What is being asked: Find and copy each line of the records where the string "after" shows up.

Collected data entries
====

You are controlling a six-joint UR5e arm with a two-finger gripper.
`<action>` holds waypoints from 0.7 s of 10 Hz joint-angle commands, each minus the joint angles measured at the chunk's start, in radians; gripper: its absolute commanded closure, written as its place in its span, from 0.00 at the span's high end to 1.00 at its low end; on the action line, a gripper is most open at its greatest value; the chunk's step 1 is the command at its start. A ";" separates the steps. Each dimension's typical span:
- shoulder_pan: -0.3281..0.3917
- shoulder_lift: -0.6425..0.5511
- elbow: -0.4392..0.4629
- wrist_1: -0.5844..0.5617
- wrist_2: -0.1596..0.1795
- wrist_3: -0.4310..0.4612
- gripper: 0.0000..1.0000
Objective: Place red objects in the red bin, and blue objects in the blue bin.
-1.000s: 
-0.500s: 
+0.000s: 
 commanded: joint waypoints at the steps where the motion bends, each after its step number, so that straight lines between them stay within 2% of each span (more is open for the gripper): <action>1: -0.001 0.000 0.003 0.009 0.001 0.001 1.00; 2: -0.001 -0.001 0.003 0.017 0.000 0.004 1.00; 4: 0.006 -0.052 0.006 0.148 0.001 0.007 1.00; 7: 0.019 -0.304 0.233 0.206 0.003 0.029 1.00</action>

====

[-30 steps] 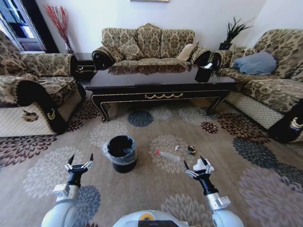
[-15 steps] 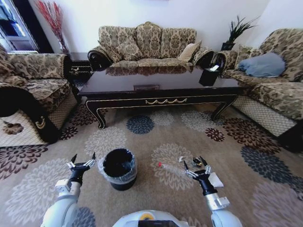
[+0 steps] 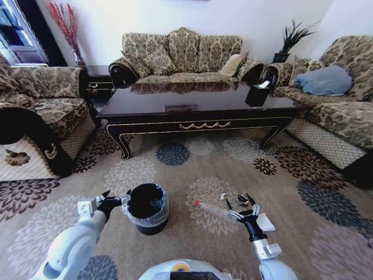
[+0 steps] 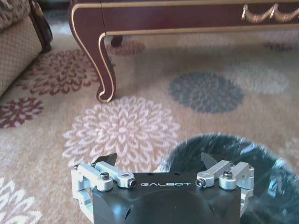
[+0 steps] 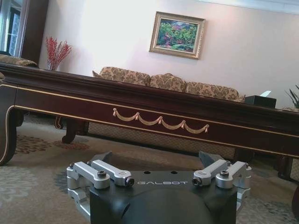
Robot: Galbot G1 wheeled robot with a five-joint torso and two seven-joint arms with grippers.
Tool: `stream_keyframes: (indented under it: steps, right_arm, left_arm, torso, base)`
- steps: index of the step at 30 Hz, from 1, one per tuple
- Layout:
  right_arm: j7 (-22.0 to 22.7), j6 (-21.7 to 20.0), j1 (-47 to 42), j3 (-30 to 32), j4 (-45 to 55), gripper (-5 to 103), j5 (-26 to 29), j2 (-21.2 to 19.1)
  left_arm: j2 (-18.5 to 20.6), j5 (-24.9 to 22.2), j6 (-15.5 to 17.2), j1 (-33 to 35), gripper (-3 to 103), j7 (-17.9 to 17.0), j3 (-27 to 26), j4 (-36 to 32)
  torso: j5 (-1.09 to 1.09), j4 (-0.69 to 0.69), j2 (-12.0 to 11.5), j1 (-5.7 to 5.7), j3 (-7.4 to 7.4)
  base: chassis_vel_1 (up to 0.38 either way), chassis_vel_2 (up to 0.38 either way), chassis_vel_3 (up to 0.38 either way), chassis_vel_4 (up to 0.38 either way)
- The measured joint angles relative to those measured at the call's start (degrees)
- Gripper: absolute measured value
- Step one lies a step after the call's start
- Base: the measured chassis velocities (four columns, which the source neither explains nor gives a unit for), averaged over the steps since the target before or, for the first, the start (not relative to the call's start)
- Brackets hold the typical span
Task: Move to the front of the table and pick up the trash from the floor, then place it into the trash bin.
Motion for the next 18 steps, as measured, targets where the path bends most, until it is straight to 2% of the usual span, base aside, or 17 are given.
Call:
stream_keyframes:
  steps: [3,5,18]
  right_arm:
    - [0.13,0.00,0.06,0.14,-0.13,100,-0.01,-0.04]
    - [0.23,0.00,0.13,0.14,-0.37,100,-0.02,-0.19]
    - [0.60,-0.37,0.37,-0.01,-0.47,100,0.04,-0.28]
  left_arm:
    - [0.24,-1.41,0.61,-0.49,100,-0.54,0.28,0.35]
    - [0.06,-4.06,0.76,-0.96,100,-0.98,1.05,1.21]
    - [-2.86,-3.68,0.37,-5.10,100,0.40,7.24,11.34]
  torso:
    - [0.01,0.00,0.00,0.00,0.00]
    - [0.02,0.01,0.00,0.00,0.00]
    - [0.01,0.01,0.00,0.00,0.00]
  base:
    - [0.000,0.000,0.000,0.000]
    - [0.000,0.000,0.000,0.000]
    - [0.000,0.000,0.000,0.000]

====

Task output:
 commanded: joint waypoints at the steps where the motion bends, each after its step number, so that straight lines between them stay within 2% of each span (more is open for the gripper): <action>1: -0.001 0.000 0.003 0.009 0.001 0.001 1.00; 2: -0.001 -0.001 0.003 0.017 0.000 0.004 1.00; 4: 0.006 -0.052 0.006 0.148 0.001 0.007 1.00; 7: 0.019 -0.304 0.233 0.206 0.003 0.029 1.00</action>
- Step one lies a step after the call's start

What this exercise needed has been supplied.